Jangan lagi kita terpesona oleh sosok ketampanan, kegagahan, ataupun kecantikan mereka. Kita harus jeli dan teliti, menilai mereka dari sejak awal. Track Record mereka selama ini haruslah menjadi catatan penting dalam kita memutuskan apa yang akan kita lakukan selanjutnya. Masih berjuta-juta kader dan anak bangsa yang belum terekspose dan tereksplore. Masih banyak bibit-bibit bangsa yang potensial, yang dapat kita majukan. Potensi-potensi lama yang telah kita kenal dan ternyata tidak mampu membuktikan kata-kata dan ucapannya selain hanya statement-statement sepihak dari mereka sendiri tanpa didukung oleh publik luas, seharusnya, berani kita tinggalkan dan tak gunakan lagi. Itu kalau kita menginginkan perubahan. Konsistensi kita untuk meninggalkan yang lama, yang usang dan tak produktif lagi, memegang peranan penting demi perubahan kita dimasa depan.
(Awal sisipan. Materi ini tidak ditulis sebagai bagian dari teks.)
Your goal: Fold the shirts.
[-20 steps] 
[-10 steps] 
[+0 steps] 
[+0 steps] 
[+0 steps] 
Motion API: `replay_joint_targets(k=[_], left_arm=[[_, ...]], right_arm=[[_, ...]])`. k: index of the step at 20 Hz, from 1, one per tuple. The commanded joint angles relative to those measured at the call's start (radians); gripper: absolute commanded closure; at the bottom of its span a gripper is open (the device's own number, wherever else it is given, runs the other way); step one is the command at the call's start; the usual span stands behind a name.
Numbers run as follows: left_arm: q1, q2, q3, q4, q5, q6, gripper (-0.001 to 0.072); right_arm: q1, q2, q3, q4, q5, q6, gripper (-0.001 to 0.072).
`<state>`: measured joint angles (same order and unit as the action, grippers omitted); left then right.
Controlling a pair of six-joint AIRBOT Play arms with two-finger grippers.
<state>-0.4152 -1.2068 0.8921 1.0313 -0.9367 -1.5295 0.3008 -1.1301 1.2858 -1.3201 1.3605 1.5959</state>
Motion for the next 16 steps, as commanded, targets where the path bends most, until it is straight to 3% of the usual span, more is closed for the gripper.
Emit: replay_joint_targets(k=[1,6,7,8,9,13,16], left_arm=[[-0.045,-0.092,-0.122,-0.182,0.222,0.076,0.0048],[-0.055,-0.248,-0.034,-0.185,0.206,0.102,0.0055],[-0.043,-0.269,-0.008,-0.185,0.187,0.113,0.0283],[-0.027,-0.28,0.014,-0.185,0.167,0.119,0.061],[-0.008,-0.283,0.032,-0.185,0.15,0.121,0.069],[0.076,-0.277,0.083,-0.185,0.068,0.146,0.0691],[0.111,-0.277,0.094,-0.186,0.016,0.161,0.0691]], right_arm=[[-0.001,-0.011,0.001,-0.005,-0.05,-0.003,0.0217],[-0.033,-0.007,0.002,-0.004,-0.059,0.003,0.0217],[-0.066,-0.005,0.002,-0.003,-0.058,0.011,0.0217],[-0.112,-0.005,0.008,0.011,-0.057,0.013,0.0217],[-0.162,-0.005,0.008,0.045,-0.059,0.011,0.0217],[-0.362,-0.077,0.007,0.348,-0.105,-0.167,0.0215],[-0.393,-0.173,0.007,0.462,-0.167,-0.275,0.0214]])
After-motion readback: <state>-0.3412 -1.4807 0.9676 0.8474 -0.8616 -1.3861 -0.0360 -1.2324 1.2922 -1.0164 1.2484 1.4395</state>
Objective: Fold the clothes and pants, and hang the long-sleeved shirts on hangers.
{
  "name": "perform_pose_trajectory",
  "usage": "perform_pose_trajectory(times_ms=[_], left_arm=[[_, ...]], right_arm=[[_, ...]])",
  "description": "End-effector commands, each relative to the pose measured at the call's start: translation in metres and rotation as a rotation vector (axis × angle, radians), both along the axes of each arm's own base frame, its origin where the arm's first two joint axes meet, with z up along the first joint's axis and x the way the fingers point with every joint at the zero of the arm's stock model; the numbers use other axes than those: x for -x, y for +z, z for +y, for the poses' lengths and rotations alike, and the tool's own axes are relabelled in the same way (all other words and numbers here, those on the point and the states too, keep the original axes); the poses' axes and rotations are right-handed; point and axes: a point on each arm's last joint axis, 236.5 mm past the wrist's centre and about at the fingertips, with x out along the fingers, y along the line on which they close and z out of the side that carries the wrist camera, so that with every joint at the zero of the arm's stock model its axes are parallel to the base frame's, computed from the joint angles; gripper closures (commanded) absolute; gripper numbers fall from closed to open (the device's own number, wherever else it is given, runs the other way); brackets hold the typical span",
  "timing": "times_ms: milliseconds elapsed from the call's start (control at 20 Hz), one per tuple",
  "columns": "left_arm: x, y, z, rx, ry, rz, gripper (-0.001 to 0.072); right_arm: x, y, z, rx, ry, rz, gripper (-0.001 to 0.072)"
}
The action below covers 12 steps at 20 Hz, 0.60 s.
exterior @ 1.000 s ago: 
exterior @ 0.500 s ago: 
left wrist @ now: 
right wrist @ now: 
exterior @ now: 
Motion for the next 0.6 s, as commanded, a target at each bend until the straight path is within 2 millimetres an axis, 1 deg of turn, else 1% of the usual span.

Sesungguhnya, yang diperlukan bangsa ini, bukanlah orang-orang pintar. Yang dibutuhkan bangsa ini adalah orang-orang jujur, yang dapat memimpin bangsa ini dengan hati bersih.  Jujur kepada dirinya sendiri. Jujur kepada lingkungan keluarga, masyarakat dan bangsa. Jujur akan kemampuan dan niatan dirinya, untuk memimpin bangsa ini keluar dari kemelut yang telah sekian lama mendera dan menyelimuti bangsa ini. Itulah sesungguhnya hakikat dari seorang pemimpin.

Ya, kita membutuhkan Pemimpin, bukan Pemerintah yang hanya bisa memerintah dan atau Penguasa yang hanya perduli pada kekuasaannya saja. Kita butuh Pemimpin yang mampu berada di garis depan dan memberi bimbingan dan arahan akan langkah dan tindakan kita ke depan dengan penuh disiplin dan tanggung jawab. Pemimpin yang mampu mengajak seluruh elemen bangsa untuk bersatu padu menyatukan langkah dan kerja, demi perbaikan seluruh bangsa. Pemimpin yang mampu mengarahkan, memotivasi orang-orang pandai dan pintar, agar mengarahkan mereka dan mendaya gunakan potensi mereka ke arah yang produktif terhadap bangsa dan negara. Pemimpin yang sekaligus pula dapat mengendalikan kekuasaannya untuk mengawasi dan menindak siapapun yang melakukan tindakan-tindakan dan upaya-upaya destruktif atau kontra produktif terhadap bangsa dan negara ini. Semoga saja kita segera mendapatkan sosok Pemimpin seperti itu. Semua tergantung pada diri kita sendiri.